A análise aponta um fundo bem definido na faixa mais baixa do indicador, seguido de recuperação gradual, sinalizando exaustão da pressão vendedora. O movimento também sugere que o mercado começa a precificar estoques menos folgados, em meio a ajustes no cenário internacional.
Entre os fatores de alta, destaca-se a projeção do USDA para a safra 2026/2027 nos Estados Unidos. O órgão estimou área plantada de 38,04 milhões de hectares, abaixo do ciclo anterior e da média esperada pelo mercado.

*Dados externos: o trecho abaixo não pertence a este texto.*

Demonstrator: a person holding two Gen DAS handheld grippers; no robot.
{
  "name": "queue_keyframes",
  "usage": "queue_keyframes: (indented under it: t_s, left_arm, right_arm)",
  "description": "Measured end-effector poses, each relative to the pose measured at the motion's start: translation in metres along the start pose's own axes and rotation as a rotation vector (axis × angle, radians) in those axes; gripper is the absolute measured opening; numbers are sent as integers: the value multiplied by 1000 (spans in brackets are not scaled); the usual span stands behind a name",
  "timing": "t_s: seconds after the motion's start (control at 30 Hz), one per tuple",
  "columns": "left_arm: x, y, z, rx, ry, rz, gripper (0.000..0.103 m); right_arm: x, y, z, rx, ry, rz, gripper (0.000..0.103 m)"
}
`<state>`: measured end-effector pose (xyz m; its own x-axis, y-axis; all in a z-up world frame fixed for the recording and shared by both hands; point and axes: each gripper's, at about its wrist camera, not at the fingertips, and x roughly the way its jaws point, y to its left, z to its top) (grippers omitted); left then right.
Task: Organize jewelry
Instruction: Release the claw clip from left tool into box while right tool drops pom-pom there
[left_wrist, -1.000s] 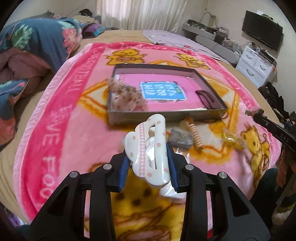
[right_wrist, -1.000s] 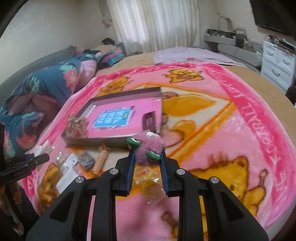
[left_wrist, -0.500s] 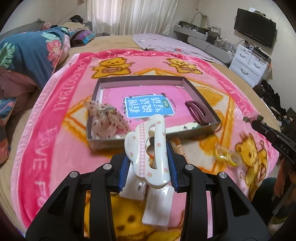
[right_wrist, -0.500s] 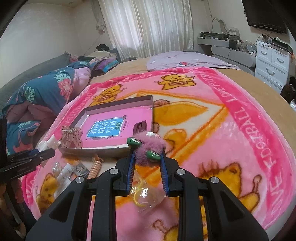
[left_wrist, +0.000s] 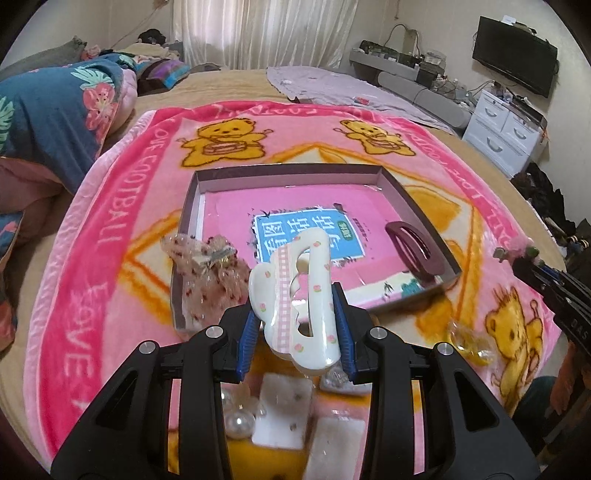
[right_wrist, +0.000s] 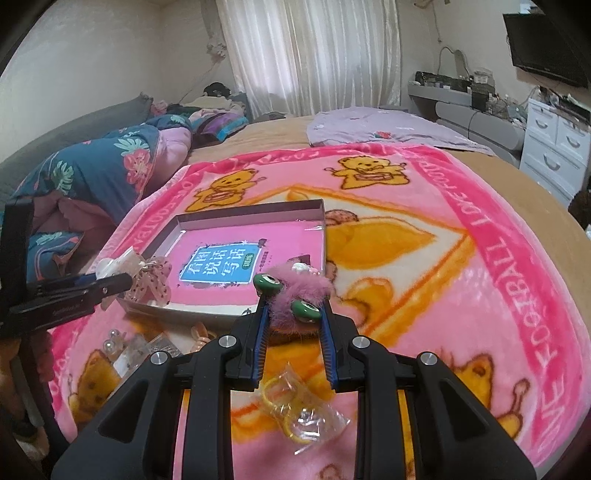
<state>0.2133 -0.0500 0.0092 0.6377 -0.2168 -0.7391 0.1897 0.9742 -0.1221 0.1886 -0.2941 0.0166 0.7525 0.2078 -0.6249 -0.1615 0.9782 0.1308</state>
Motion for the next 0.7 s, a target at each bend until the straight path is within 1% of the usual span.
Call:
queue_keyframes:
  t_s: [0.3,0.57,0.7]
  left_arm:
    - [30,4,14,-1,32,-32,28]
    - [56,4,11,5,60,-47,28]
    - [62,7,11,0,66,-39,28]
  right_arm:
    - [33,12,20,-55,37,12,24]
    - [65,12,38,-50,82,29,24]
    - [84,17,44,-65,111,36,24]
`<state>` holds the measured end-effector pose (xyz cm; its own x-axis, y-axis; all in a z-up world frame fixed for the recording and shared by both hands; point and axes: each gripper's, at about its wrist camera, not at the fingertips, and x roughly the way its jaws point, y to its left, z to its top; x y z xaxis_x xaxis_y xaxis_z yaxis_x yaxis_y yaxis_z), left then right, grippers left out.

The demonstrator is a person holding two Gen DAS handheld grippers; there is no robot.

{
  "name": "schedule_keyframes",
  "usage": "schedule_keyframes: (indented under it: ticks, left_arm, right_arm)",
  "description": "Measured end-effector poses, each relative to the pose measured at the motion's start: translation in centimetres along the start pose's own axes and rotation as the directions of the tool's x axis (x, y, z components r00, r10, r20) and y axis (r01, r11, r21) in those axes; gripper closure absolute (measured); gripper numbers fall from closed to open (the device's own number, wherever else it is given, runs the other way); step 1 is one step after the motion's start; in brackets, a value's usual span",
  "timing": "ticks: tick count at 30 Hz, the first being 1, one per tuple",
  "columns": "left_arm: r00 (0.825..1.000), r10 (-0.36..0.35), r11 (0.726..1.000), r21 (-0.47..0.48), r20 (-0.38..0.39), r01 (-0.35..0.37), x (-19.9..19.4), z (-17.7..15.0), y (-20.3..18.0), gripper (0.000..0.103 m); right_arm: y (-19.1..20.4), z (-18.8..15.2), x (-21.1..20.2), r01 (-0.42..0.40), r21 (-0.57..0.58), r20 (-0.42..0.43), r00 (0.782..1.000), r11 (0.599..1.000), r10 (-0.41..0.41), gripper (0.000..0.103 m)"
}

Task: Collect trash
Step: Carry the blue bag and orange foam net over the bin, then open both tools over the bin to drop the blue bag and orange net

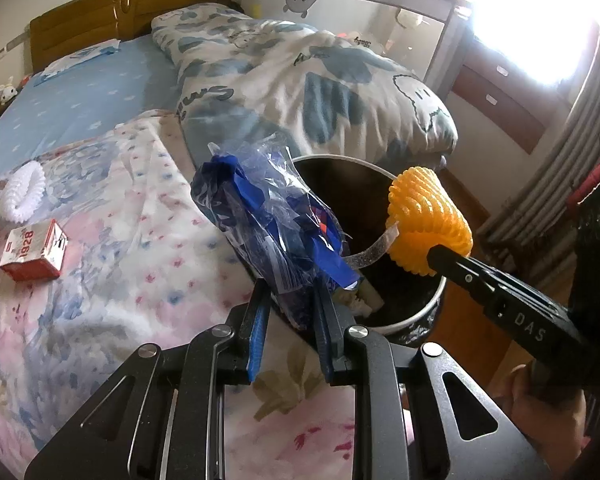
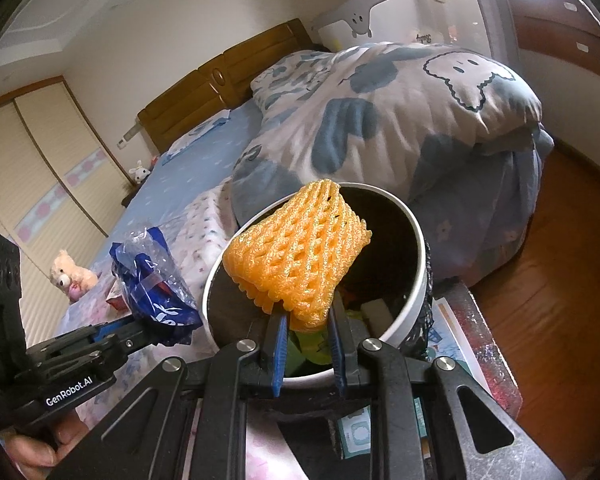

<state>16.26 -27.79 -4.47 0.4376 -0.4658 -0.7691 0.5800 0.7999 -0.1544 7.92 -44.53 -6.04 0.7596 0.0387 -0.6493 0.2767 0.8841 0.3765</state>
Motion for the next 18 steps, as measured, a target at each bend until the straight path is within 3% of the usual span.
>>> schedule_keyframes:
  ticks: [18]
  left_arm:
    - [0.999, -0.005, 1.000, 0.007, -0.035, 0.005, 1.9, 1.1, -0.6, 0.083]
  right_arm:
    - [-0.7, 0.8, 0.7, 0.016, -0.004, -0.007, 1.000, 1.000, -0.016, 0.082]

A produção foi projetada em 400,19 milhões de toneladas, abaixo do recorde atual, com estoques finais estimados em 46,66 milhões de toneladas, também inferiores às previsões anteriores. A demanda da indústria de etanol foi mantida em 142,25 milhões de toneladas, número que o mercado acompanha diante da expectativa de avanços na liberação do E-15 ao longo do ano.
Outro suporte vem das exportações norte-americanas. O USDA elevou a previsão de embarques para 2025/2026 a 62,27 milhões de toneladas, alta de 30,09% sobre o ano anterior, já correspondendo a 74,3% da meta total de 83,82 milhões de toneladas.
No campo baixista, pesa a incerteza em torno do E-15. O atraso na tramitação do projeto que permitiria a venda do combustível durante todo o ano gerou frustração no setor, que vê na medida potencial para ampliar de forma relevante a demanda por etanol e, consequentemente, por milho.